Source records:
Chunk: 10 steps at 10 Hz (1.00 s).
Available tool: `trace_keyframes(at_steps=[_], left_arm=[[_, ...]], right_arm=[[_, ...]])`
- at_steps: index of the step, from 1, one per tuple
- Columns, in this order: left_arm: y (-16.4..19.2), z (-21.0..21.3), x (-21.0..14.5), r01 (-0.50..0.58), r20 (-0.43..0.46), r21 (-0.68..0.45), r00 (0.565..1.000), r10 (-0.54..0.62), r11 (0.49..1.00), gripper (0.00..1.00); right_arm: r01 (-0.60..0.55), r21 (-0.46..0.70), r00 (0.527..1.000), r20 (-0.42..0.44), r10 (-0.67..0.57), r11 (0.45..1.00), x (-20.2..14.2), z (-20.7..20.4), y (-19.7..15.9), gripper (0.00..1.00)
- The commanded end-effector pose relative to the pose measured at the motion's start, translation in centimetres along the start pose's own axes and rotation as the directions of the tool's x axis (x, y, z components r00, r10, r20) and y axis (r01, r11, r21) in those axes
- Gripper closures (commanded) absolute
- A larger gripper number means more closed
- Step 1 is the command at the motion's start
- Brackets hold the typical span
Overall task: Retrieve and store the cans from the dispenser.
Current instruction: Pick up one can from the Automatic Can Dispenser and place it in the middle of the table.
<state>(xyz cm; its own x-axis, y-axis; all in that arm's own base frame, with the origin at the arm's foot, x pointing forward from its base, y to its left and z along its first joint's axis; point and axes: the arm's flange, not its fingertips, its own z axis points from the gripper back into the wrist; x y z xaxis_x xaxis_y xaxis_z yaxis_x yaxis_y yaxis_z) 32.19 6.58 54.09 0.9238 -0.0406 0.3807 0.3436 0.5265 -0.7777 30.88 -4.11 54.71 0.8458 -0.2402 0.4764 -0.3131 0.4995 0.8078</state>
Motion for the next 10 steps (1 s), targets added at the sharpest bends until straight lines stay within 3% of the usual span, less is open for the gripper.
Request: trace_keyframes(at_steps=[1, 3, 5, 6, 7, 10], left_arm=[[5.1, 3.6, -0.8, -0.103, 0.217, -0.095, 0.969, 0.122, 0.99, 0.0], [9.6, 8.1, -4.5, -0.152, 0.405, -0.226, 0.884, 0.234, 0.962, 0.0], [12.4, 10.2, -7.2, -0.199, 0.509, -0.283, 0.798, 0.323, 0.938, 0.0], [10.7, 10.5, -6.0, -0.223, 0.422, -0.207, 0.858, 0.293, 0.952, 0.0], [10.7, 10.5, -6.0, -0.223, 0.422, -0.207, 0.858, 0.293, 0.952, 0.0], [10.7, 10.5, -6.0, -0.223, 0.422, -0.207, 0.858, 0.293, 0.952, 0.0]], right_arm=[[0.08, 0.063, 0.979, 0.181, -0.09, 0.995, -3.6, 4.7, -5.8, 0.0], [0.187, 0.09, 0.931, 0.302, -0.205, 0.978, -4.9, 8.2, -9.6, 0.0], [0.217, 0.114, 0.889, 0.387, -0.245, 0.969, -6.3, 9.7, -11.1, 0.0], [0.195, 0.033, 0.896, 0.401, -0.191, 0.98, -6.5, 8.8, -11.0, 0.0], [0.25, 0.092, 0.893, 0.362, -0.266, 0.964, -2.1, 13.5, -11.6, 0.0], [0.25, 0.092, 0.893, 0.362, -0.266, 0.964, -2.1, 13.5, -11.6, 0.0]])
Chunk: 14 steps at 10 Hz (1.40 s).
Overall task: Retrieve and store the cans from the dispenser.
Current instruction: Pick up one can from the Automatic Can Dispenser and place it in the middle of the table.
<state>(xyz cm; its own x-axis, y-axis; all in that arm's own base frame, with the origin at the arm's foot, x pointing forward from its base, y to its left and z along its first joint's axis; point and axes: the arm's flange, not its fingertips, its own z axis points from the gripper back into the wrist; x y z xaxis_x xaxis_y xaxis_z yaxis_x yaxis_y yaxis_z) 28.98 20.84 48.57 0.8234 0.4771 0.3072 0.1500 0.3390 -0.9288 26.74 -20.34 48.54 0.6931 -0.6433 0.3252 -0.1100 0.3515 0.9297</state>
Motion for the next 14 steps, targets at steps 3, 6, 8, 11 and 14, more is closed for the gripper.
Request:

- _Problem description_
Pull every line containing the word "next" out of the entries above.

- _Reply_
Motion for the next 10 steps (1 s), targets added at the sharpest bends until straight lines stay within 3% of the usual span, less is open for the gripper.
Motion for the next 14 steps, targets at steps 3, 6, 8, 11 and 14, more is closed for the gripper.

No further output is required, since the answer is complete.